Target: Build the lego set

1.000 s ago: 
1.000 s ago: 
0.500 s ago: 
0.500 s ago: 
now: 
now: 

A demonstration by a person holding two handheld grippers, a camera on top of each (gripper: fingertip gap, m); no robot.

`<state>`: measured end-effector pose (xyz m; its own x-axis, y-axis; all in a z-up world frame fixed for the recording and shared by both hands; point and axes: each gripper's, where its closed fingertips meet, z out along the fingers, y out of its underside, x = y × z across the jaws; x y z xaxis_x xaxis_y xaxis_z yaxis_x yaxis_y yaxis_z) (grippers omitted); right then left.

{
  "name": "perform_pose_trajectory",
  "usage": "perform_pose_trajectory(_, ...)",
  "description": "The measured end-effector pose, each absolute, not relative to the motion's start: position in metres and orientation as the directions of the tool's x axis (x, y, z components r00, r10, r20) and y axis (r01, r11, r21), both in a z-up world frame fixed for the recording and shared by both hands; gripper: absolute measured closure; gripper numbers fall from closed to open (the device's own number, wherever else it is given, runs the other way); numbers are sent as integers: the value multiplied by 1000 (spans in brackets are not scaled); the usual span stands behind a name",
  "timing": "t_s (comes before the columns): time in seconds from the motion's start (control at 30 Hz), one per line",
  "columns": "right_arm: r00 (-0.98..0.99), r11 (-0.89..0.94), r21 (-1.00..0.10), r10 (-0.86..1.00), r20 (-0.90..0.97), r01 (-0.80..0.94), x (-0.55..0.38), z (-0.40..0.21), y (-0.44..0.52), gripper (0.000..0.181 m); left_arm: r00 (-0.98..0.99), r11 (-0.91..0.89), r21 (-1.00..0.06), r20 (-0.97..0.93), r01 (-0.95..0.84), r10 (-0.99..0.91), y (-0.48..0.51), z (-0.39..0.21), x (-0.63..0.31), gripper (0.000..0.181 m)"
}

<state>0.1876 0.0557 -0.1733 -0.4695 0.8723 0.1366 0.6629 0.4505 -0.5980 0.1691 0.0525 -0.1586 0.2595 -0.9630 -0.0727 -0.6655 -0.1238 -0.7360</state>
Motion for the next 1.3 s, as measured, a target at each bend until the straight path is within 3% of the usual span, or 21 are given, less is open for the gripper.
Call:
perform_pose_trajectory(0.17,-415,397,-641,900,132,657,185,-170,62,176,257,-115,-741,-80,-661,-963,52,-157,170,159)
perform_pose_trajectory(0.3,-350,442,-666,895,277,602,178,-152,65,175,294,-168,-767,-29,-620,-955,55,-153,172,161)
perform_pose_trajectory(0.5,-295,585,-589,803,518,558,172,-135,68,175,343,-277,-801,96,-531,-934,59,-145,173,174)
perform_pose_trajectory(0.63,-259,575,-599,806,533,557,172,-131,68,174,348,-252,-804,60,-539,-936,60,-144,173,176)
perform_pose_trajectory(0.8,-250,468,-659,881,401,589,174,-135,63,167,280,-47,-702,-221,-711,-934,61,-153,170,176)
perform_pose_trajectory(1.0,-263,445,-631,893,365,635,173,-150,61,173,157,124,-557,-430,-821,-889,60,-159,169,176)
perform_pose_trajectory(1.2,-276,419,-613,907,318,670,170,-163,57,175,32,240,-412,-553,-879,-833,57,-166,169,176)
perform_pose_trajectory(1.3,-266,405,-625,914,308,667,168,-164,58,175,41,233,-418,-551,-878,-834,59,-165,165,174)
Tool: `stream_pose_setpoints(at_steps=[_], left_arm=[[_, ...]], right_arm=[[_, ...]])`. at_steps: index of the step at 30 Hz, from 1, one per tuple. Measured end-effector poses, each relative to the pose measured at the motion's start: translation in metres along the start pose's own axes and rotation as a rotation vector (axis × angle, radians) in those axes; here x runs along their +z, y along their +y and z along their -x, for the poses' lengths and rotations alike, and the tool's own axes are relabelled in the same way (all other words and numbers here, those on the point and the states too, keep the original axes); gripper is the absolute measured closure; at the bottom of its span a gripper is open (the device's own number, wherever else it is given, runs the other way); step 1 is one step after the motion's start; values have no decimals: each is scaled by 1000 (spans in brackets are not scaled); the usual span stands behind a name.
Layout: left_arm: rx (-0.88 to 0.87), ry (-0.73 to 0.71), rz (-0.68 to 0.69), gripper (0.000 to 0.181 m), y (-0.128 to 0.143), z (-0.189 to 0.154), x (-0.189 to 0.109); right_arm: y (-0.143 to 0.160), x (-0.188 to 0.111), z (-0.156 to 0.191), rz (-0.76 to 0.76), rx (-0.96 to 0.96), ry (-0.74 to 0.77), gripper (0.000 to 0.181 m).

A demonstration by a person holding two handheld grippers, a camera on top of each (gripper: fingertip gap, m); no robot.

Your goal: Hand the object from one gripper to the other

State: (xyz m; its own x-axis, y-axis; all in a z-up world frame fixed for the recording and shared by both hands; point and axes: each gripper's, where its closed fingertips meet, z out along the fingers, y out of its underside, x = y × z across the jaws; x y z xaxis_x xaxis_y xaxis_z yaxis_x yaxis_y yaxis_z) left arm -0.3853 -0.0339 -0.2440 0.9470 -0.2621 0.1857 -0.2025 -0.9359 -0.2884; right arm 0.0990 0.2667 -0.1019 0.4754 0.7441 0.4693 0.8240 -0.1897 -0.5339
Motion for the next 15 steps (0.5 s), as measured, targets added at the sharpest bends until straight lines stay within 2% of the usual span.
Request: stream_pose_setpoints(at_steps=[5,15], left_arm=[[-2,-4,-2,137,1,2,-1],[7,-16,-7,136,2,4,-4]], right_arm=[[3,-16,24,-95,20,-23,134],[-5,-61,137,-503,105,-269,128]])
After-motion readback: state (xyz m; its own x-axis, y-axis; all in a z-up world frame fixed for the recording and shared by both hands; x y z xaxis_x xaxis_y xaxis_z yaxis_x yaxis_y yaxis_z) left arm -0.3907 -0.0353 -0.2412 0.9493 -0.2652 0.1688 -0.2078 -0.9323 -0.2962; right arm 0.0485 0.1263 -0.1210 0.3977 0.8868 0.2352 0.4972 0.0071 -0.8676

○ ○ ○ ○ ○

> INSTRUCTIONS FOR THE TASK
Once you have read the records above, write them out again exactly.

> EXERCISE RESULT
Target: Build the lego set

1.000 s ago: 
1.000 s ago: 
0.500 s ago: 
0.500 s ago: 
now: 
now: 

A demonstration by a person holding two handheld grippers, a camera on top of each (gripper: fingertip gap, m); no robot.

`<state>`: measured end-effector pose (xyz m; its own x-axis, y-axis; all in a z-up world frame fixed for the recording and shared by both hands; point and axes: each gripper's, where its closed fingertips meet, z out along the fingers, y out of its underside, x = y × z across the jaws; x y z xaxis_x xaxis_y xaxis_z yaxis_x yaxis_y yaxis_z) (grippers omitted); right then left.

{
  "name": "perform_pose_trajectory",
  "usage": "perform_pose_trajectory(_, ...)",
  "description": "The measured end-effector pose, each absolute, not relative to the motion's start: position in metres and orientation as the directions of the tool's x axis (x, y, z components r00, r10, r20) and y axis (r01, r11, r21), both in a z-up world frame fixed for the recording and shared by both hands; gripper: absolute measured closure; gripper numbers fall from closed to open (the device's own number, wherever else it is given, runs the other way); numbers are sent as integers: the value multiplied by 1000 (spans in brackets are not scaled); the usual span stands behind a name",
  "timing": "t_s (comes before the columns): time in seconds from the motion's start (control at 30 Hz), one per line",
  "columns": "right_arm: r00 (-0.98..0.99), r11 (-0.89..0.94), r21 (-1.00..0.10), r10 (-0.86..1.00), r20 (-0.90..0.97), r01 (-0.80..0.94), x (-0.55..0.38), z (-0.40..0.21), y (-0.44..0.52), gripper (0.000..0.181 m); left_arm: r00 (-0.98..0.99), r11 (-0.91..0.89), r21 (-1.00..0.06), r20 (-0.97..0.93), r01 (-0.95..0.84), r10 (-0.99..0.91), y (-0.48..0.51), z (-0.39..0.21), x (-0.63..0.31), gripper (0.000..0.181 m)"
}

<state>0.1876 0.0557 -0.1733 -0.4695 0.8723 0.1366 0.6629 0.4505 -0.5980 0.1691 0.0525 -0.1586 0.2595 -0.9630 -0.0727 -0.6655 -0.1238 -0.7360</state>
Motion for the next 1.3 s, as measured, a target at each bend until the straight path is within 3% of the usual span, or 21 are given, less is open for the gripper.
Call:
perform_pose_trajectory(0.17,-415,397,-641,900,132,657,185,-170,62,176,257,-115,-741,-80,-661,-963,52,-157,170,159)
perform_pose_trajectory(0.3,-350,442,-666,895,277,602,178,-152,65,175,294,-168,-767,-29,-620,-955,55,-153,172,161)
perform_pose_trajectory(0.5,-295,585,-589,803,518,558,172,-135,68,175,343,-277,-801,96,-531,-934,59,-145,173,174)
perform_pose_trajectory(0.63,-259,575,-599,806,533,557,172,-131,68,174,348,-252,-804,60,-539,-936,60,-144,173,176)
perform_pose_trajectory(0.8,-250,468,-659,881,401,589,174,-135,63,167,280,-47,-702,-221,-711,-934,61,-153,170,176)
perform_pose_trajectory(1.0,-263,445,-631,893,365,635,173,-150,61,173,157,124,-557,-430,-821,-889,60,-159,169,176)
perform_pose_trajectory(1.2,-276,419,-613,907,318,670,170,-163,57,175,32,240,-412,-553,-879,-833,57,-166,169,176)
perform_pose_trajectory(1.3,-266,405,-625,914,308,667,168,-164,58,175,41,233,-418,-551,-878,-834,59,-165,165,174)
Tool: `stream_pose_setpoints(at_steps=[_], left_arm=[[_, ...]], right_arm=[[_, ...]])`. at_steps: index of the step at 30 Hz, from 1, one per tuple. Measured end-effector poses, each relative to the pose measured at the motion's start: translation in metres along the start pose's own axes and rotation as a rotation vector (axis × angle, radians) in those axes; here x runs along their +z, y along their +y and z along their -x, for the poses' lengths and rotations alike, and the tool's own axes are relabelled in the same way (all other words and numbers here, those on the point and the states too, keep the original axes); gripper is the absolute measured closure; at the bottom of its span a gripper is open (the device's own number, wherever else it is given, runs the other way); step 1 is one step after the motion's start; values have no decimals: each is scaled by 1000 (spans in brackets are not scaled); the usual span stands behind a name.
Layout: left_arm: rx (-0.88 to 0.87), ry (-0.73 to 0.71), rz (-0.68 to 0.69), gripper (0.000 to 0.181 m), y (-0.128 to 0.143), z (-0.189 to 0.154), x (-0.189 to 0.109); right_arm: y (-0.143 to 0.160), x (-0.188 to 0.111), z (-0.156 to 0.191), rz (-0.76 to 0.76), rx (-0.96 to 0.96), ry (-0.74 to 0.77), gripper (0.000 to 0.181 m).

A demonstration by a person holding two handheld grippers, a camera on top of each (gripper: fingertip gap, m); no robot.

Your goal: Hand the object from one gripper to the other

State: (xyz m; its own x-axis, y-axis; all in a z-up world frame fixed for the recording and shared by both hands; point and axes: each gripper's, where its closed fingertips meet, z out along the fingers, y out of its underside, x = y × z across the jaws; x y z xaxis_x xaxis_y xaxis_z yaxis_x yaxis_y yaxis_z) left arm -0.3853 -0.0339 -0.2440 0.9470 -0.2621 0.1857 -0.2025 -0.9359 -0.2884; right arm 0.0990 0.2667 -0.1019 0.4754 0.7441 0.4693 0.8240 -0.1897 -0.5339
Motion for the next 15 steps (0.5 s), as measured, targets added at the sharpest bends until straight lines stay within 2% of the usual span.
Request: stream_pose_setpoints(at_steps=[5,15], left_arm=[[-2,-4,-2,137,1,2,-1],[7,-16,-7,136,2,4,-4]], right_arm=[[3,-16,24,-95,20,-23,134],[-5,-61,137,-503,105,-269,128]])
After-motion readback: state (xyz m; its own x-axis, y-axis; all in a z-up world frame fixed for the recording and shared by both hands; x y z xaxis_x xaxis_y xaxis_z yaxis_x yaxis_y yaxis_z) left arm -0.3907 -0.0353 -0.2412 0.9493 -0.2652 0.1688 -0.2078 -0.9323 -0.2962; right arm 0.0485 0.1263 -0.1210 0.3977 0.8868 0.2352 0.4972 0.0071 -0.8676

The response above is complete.